Sculpture by Giuseppe Ceracchi

George Washington is a marble bust portrait of George Washington, done in the style of a Roman emperor, by the Italian sculptor Giuseppe Ceracchi. It was created as part of a campaign by Ceracchi to build a larger monument to Washington. The bust was thought by many to be one of the most lifelike. It was later used as a model of Washington for works by other sculptors and engravers.

==History==
In the spring of 1791, Ceracchi came to Philadelphia, then the seat of the United States government, in an attempt to get a commission from Congress for a "Monument designed to perpetuate the Memory of American Liberty" featuring an equestrian statue of Washington. While waiting for congressional action, he made bust portrait models of several of the founding fathers, such as John Jay, Thomas Jefferson, and Alexander Hamilton. Initially, Washington did not want to pose for the sculptor, but eventually did so in late 1791, early 1792. Ceracchi left for Europe in 1792, and then returned to Philadelphia in 1794. He then had Washington sit for him again in 1795 to finish the marble bust he sculpted while in Italy, copied from the earlier plaster portrait bust he sculpted from life late 1791, early 1792.

==Description==
Ceracchi portrayed Washington in the style of a Roman emperor, with short wavy hair, wearing a toga, which is pinned by a rosette brooch.

==Inscription==
The original work is inscribed on the back in Latin, "CERACCHI FACIEBAT PHILADELPHIAE, 1795" ("Ceracchi made this in Philadelphia, 1795").

==Legacy==
Washington refused to accept the gift of this bust from Ceracchi in 1795, though it was displayed in the president's residence until the sculptor presented him with a bill of $1,500 for it that spring, at which point the bust was sent back to Ceracchi. However, the bust was then bought by the Spanish minister, Josef de Jaudenes y Nebot, and shipped to Spain. It was next bought by Richard W. Meade, an art collector, who brought it back to Philadelphia. After his death, it was acquired by Gouverneur Kemble of Cold Spring, New York. Subsequently it was in the collection of the Corcoran Gallery of Art in Washington, D.C. In 1904, it was purchased by John Lambert Cadwalader. After his death in 1914, it was bequeathed to the Metropolitan Museum of Art, where it is now displayed in the American Wing.

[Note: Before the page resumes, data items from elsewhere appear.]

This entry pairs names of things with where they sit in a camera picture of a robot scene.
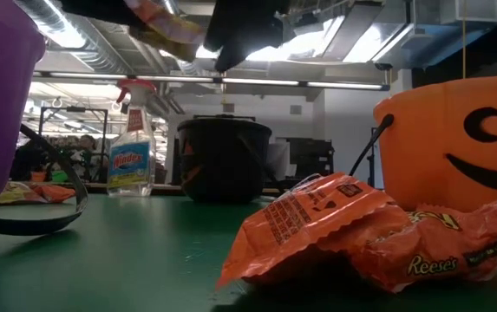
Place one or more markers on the large metal air duct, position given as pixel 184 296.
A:
pixel 426 39

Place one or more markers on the Windex spray bottle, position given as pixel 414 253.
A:
pixel 128 167

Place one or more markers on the orange pumpkin face bucket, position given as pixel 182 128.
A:
pixel 426 173

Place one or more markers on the long linear ceiling lamp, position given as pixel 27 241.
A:
pixel 257 81

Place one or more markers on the grey box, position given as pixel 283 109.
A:
pixel 279 160

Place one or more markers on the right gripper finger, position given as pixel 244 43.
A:
pixel 100 11

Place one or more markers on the yellow Sour Patch candy pack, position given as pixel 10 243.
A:
pixel 16 195
pixel 165 26

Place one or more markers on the orange Reese's candy pack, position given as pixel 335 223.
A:
pixel 57 193
pixel 426 242
pixel 291 221

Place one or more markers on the black plastic bucket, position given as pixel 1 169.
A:
pixel 222 164

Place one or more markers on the thin yellow hanging rod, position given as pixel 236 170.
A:
pixel 464 52

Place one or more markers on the black cabinet box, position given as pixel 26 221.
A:
pixel 313 156

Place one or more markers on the person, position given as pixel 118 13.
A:
pixel 29 162
pixel 86 143

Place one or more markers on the green felt table mat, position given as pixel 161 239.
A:
pixel 122 268

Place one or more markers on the silver ribbed air duct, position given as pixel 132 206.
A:
pixel 96 58

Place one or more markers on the black rectangular frame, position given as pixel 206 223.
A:
pixel 225 116

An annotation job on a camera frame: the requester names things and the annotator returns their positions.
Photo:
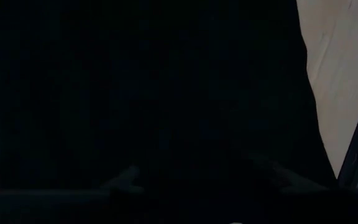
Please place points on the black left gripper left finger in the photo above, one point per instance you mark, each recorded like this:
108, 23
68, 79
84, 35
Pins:
126, 180

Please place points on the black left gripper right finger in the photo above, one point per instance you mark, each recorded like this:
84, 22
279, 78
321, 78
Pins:
291, 180

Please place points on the black garment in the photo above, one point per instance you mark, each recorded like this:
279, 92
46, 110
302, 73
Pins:
154, 87

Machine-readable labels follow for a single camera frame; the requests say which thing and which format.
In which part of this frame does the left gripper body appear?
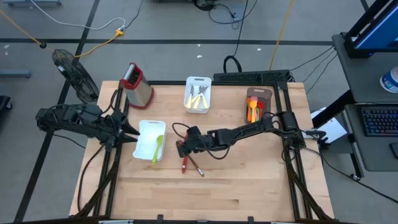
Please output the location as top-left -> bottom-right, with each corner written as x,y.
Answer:
99,108 -> 128,153

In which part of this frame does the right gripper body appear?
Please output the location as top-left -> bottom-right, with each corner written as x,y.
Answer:
186,126 -> 217,153

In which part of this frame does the red silicone spoon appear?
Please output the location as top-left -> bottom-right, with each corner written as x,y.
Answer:
182,133 -> 189,174

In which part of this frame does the large white plastic bin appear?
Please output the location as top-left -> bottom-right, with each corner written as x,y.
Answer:
132,119 -> 167,162

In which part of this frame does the brown wooden spoon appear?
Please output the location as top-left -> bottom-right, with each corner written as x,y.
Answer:
175,139 -> 205,177

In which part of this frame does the long green silicone spoon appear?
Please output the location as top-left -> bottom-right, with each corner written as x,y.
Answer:
151,134 -> 164,166

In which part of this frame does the cream handled table knife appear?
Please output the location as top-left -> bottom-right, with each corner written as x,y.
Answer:
194,86 -> 206,110
185,85 -> 195,109
200,86 -> 210,110
190,86 -> 203,109

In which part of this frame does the small white plastic bin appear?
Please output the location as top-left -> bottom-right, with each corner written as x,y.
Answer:
183,76 -> 213,114

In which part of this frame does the yellow silicone spatula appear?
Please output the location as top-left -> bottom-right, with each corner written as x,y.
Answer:
249,100 -> 257,124

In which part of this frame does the red and steel container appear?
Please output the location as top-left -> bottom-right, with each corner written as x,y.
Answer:
119,62 -> 155,110

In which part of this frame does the black floor fan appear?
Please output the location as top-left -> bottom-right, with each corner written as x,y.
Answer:
51,49 -> 100,109

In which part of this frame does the grey translucent plastic bin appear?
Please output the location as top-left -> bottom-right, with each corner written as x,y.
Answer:
244,86 -> 274,125

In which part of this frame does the black perforated power strip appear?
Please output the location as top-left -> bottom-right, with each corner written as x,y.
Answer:
213,69 -> 292,84

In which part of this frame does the grey furniture foot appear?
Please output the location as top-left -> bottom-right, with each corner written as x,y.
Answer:
0,68 -> 32,79
2,0 -> 62,8

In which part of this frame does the black chair caster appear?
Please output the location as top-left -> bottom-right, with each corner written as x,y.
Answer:
0,95 -> 13,113

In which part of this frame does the grey computer desk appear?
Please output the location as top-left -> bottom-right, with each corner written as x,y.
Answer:
331,30 -> 398,172

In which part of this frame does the black backlit keyboard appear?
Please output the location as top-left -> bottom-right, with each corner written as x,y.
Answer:
360,105 -> 398,137

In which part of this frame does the white and blue tub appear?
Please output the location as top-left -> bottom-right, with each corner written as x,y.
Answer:
379,65 -> 398,94

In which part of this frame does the black computer monitor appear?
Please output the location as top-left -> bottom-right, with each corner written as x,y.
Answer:
343,0 -> 398,58

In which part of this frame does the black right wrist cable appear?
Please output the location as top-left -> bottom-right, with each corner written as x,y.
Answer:
172,122 -> 192,141

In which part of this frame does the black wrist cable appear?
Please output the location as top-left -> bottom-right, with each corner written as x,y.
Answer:
108,89 -> 121,114
172,122 -> 192,141

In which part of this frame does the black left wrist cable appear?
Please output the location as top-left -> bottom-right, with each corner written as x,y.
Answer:
108,89 -> 121,114

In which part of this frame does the thick black hanging cable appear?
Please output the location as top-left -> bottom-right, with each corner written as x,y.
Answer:
76,144 -> 105,213

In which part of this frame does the yellow extension cable with plug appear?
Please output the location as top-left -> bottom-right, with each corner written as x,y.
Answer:
0,10 -> 125,59

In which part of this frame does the black looped cable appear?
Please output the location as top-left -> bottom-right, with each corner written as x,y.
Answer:
222,0 -> 249,74

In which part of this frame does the black aluminium table frame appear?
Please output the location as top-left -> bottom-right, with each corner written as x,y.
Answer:
68,80 -> 336,224

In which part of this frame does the white floor cable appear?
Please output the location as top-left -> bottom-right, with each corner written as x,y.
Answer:
29,0 -> 126,31

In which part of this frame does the black cable bundle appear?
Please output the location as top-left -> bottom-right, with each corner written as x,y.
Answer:
192,0 -> 259,30

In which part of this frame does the yellow floor cable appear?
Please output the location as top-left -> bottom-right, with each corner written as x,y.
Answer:
269,0 -> 295,71

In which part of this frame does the thin black cable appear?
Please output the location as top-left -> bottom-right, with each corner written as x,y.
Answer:
289,45 -> 336,72
303,51 -> 338,95

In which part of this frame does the long black floor cable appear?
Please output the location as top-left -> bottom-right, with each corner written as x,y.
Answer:
320,146 -> 398,203

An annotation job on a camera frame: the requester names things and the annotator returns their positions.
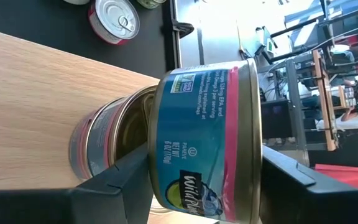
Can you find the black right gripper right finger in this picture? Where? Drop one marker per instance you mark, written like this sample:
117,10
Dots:
306,202

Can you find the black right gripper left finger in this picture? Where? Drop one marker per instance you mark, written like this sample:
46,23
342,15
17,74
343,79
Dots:
104,199

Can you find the silver cans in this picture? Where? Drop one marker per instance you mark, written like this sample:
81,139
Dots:
197,140

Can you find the red label seafood can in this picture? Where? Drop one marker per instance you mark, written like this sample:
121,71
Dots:
113,20

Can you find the gold lid seafood can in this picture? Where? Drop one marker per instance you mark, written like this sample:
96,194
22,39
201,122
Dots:
151,2

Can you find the orange red curtain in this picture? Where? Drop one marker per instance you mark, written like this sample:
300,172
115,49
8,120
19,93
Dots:
350,175

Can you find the light wooden stand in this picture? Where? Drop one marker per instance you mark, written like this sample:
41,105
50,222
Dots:
325,102

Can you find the wooden board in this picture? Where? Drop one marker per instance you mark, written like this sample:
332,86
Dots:
26,109

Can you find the pale lid green label can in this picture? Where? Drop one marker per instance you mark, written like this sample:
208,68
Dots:
76,1

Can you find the black aluminium table frame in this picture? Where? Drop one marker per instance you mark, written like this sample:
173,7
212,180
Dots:
170,46

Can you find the black rail mount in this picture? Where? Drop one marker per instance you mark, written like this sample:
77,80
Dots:
182,29

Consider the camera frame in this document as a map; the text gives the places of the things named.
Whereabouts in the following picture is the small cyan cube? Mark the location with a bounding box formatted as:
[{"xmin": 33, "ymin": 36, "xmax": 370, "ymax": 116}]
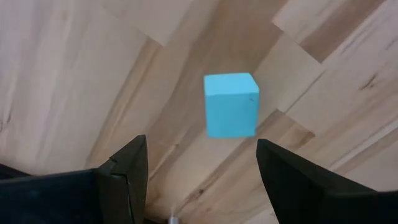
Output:
[{"xmin": 203, "ymin": 72, "xmax": 261, "ymax": 139}]

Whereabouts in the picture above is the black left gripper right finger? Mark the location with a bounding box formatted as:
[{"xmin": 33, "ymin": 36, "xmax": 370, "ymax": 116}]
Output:
[{"xmin": 256, "ymin": 138, "xmax": 398, "ymax": 224}]

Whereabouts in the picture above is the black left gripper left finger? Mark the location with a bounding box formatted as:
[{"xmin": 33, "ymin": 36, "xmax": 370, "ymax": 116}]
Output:
[{"xmin": 0, "ymin": 134, "xmax": 149, "ymax": 224}]

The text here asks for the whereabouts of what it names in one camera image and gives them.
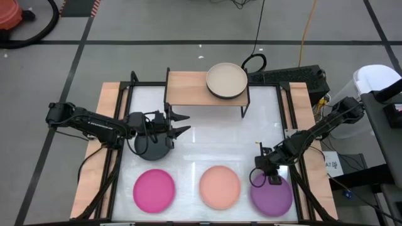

In 1809, Thomas Appleton, an American consul in Italy, acquired the original plaster portrait bust. Later, this was used by the Italian sculptor Massimiliano Ravenna to create several marble copies. About 1816, one of these was bought by the White House for $80 and is now located there.

In December 1815, North Carolina commissioned a statue of Washington by Antonio Canova. Thomas Jefferson recommended that he use this bust by Ceracchi as a model for the head. The statue was delivered in 1821 and displayed in the rotunda of the North Carolina State House, but both were destroyed by fire in 1831.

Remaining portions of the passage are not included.